Directions for this task:
After repeating the line containing "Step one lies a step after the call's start", stop; until then, repeat each line of the listing below exactly, starting with the first.

====================

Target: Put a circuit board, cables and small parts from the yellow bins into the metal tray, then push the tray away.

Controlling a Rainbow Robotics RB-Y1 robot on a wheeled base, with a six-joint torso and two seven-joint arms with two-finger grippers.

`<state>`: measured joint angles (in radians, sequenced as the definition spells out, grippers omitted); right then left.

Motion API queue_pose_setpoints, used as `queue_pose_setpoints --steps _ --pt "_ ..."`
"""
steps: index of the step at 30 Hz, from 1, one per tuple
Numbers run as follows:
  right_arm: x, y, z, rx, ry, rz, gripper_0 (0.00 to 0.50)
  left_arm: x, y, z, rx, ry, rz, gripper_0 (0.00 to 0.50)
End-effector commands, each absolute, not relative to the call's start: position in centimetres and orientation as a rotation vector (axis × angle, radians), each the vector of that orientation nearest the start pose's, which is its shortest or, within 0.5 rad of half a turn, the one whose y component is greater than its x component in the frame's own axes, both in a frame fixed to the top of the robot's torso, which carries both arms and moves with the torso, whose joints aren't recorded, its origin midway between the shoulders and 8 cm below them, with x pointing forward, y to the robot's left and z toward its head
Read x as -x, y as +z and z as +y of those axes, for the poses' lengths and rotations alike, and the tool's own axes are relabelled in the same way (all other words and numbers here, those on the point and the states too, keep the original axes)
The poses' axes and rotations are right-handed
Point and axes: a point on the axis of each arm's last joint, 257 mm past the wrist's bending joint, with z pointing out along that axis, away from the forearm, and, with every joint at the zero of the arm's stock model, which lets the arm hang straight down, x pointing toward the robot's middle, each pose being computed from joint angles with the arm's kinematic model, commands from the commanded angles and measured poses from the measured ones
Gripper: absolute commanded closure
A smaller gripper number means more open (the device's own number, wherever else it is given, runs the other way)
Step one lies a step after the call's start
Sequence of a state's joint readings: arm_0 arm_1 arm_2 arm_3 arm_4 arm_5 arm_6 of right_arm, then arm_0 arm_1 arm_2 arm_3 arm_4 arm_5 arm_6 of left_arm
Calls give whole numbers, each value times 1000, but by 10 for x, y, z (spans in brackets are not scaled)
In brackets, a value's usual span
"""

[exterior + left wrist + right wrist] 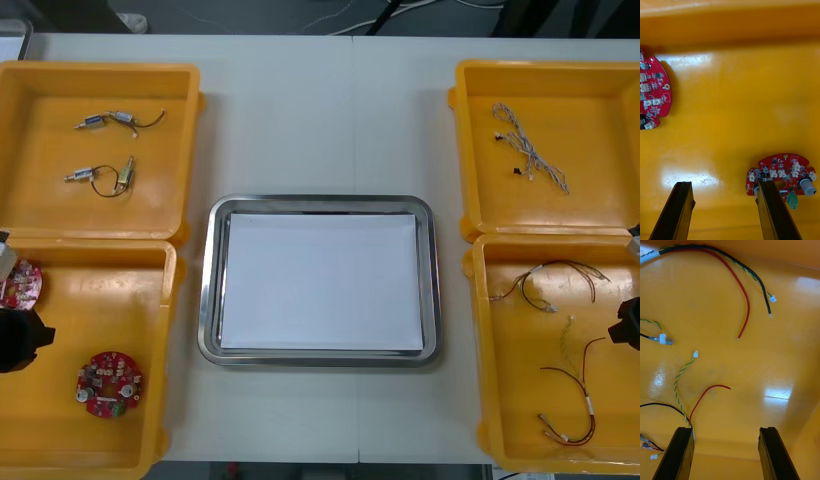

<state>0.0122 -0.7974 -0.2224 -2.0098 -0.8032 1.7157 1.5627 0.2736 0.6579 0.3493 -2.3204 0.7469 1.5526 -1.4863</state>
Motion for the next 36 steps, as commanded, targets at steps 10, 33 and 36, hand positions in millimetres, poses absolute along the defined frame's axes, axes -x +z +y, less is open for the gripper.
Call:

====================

Response below:
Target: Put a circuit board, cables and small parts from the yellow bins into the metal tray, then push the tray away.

Controlling a Rainbow Robotics RB-Y1 robot on a wheeled base, with a six-joint torso and two seven-joint arms with two-finger grippers.

`<state>`: measured joint angles (in radians, sequenced as the definition spells out, grippers omitted); right then left.

Motion API queue_pose_setpoints, used as `queue_pose_setpoints --steps _ --pt "_ ..."`
"""
steps: index of the step at 30 Hz, from 1, one per tuple
Numbers run as follows:
  right_arm: x, y, z, rx, ry, rz, gripper_0 (0.00 to 0.50)
  left_arm: x, y, z, rx, ry, rz, gripper_0 (0.00 to 0.50)
End-effector commands, each absolute, not relative to the call's start: position in centimetres and orientation as a rotation vector (axis × angle, radians), each the vector of that orientation nearest the start pose's, which is its shortest or, within 0.5 rad of half a turn, the one whose y component is greater than its x component in the frame's own axes, both in a frame fixed to the top of the robot's torso, which carries both arms and moves with the torso, whose joints aren't recorded, its origin midway between the shoulders and 8 cm below them, with x pointing forward, y to the robot's left and z toward its head
Read x as -x, y as +z and z as +y of those axes, for the poses' lengths and rotations alike, and the tool's own axes are relabelled in the same way (all other words and numbers here, those on the point and the states too, keep the original axes)
The poses' axes and rotations are right-handed
Point and axes: a point on the axis of each arm's last joint, 257 mm past the wrist's bending joint, with z pointing out along that axis, away from the forearm, and, with every joint at the zero of the arm's stock model, which lets the arm hang straight down, x pointing toward the robot's middle, each pose being computed from joint angles with the arm's kinematic model, commands from the commanded angles and measured poses from the measured ones
Gripper: absolute commanded closure
A smaller gripper number means more open (the device's own number, wherever else it is given, runs the other way)
Step one lies a step after the call's start

The answer has been given, and the exercise is complete.